8. U.S. GOVERNMENT END USERS:
The Software is a “commercial item,” as that term is defined at 48 C.F.R. 2.101, consisting of “commercial computer software” and “commercial computer software documentation,” as such terms are used in 48 C.F.R. 12.212 and is provided to the U.S. Government only as a commercial end item. Consistent with 48 C.F.R. 12.212 and 48 C.F.R. 227.7202, all U.S. Government end users’ rights with respect to the Software are limited to those rights set forth herein.
9. TERMINATION:
This License Agreement is effective until terminated in accordance with this Section 9. The License Agreement, and all rights granted hereunder, will terminate automatically (i) if you fail to cure any material breach of this License Agreement within ten (10) days after such breach first occurs (or immediately in the case of a breach of Section 2); (ii) fifteen (15) days after receipt of the Software (or any later time specified in an extension from NetResults) if you have an Evaluation License; (iii) upon the institution by or against you of insolvency, receivership or bankruptcy proceedings or any other proceedings for the settlement of your debts; (iv) upon any assignment for the benefit of your creditors; or (v) upon your dissolution.
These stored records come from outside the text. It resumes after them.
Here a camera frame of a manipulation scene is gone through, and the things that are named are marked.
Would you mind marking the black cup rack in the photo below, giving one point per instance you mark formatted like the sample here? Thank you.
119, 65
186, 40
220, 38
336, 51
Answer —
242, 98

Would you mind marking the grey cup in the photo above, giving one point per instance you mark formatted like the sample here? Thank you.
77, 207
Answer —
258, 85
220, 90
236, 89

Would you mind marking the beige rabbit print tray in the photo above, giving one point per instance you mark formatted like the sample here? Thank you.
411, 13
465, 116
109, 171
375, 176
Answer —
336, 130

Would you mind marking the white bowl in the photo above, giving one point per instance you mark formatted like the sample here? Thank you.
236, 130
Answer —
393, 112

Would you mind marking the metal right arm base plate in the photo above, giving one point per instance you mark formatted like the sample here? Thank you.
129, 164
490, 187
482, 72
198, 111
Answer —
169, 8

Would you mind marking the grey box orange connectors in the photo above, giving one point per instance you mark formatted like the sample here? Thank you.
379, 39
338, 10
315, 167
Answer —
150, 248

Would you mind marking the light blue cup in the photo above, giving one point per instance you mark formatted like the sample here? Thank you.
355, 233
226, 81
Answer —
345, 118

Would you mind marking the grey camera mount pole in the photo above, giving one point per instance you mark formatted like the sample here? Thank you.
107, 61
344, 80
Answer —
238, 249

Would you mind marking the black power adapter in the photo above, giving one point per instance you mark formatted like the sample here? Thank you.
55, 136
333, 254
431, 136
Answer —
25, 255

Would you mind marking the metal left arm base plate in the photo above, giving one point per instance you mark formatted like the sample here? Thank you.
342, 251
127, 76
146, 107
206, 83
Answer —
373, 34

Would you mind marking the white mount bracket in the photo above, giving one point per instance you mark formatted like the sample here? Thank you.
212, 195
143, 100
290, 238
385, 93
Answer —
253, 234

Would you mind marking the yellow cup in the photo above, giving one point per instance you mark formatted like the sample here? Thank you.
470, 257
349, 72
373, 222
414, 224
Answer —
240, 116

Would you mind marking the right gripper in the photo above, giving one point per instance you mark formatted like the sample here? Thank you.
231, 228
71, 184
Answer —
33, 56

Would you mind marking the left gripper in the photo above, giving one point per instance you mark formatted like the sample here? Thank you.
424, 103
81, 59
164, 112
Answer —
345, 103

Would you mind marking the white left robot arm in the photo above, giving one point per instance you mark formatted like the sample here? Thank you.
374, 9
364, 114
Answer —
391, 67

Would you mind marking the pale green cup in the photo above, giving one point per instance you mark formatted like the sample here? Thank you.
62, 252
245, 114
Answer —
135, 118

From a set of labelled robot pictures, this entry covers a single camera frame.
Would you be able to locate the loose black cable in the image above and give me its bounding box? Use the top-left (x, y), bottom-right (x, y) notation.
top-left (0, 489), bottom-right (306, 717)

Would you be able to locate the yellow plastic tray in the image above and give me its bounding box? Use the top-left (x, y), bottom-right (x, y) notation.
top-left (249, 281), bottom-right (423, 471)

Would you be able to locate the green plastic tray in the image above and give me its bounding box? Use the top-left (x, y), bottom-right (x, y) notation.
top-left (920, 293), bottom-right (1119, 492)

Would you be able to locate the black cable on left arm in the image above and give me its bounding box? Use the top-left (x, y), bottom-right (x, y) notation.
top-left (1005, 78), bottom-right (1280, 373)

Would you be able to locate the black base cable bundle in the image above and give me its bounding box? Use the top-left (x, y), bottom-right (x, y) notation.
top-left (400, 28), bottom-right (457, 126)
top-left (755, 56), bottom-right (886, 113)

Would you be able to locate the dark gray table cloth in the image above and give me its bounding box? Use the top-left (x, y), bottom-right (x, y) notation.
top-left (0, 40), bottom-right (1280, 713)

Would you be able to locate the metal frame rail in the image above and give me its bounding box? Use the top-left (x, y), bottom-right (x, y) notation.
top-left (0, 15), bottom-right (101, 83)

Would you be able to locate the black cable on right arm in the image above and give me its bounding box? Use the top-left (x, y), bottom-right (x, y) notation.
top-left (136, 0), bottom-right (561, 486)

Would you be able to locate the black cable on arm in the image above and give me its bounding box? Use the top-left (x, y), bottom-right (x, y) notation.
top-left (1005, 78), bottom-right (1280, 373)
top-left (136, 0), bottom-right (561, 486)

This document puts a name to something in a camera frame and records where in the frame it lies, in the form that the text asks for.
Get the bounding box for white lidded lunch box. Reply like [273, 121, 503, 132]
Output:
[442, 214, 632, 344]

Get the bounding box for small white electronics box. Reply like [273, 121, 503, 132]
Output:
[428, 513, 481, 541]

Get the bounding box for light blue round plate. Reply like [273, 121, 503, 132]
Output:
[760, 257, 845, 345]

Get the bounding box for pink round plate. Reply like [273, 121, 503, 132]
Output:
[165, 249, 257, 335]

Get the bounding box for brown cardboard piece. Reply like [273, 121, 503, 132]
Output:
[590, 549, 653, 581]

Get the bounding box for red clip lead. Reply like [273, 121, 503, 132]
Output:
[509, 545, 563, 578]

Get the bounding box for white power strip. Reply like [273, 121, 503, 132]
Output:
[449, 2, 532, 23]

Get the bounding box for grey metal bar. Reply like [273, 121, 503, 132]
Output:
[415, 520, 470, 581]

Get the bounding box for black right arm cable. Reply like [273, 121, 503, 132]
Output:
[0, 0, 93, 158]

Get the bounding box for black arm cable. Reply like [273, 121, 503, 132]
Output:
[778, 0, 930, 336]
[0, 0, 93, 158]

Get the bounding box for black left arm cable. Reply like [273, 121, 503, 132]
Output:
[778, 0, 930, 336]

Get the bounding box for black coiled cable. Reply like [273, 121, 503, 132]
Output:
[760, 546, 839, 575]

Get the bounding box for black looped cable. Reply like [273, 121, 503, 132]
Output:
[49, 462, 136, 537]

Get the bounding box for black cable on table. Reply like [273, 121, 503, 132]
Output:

Upon termination you shall immediately cease all use of the Software and return or destroy all copies of the Software and so certify to NetResults. Except for the rights granted to you in Section 1 hereof and except as otherwise expressly provided herein, the terms of the License Agreement shall survive termination. Termination is not an exclusive remedy, and all other remedies will be available whether or not this License Agreement is terminated.
10. GENERAL:
This License Agreement shall be governed and interpreted in accordance with the laws of the State of California without regard to conflicts of laws provisions thereof. If any provision of this License Agreement shall be held to be unenforceable, such provision shall be enforced to the maximum extent possible under governing law and the remaining provisions shall remain in full force and effect. You may not sublicense, assign or transfer this License Agreement or any rights or obligations hereunder, and any attempt to do so is void. A sale or other disposition of all or substantially all of your assets, or a merger, consolidation, reorganization or similar transaction that results in your equity owners immediately prior to such transaction holding less than fifty percent (50%) of the ownership interests of the surviving or successor entity, shall be deemed an assignment. This License Agreement contains the final, complete and exclusive agreement between the parties with respect to the subject matter hereof and supersedes all prior orders, agreements or understandings (oral or written); provided, however, that if you are being offered and accept a Registered License, then the agreement between the parties also includes the following additional terms but no others: (i) the maximum numbers of authorized static Concurrent Designated Users and authorized floating Concurrent Designated Users established by your order(s) and (ii) the license fee established as provided in Section 6 above. Failure or delay in enforcing any right or provision of this License Agreement shall not be deemed a waiver of such provision or right with respect to any subsequent breach or a continuance of any existing breach. IN ANY LEGAL ACTION RELATING TO THIS LICENSE AGREEMENT, EACH PARTY AGREES (A) TO THE EXERCISE OF JURISDICTION OVER IT BY A STATE OR FEDERAL COURT IN SANTA CLARA OR SAN MATEO COUNTY, CALIFORNIA AND (B) THAT IF SUCH PARTY INSTITUTES AN ACTION, IT SHALL BE INSTITUTED IN ONE OF THE COUNTIES SPECIFIED IN SUBSECTION (A) ABOVE.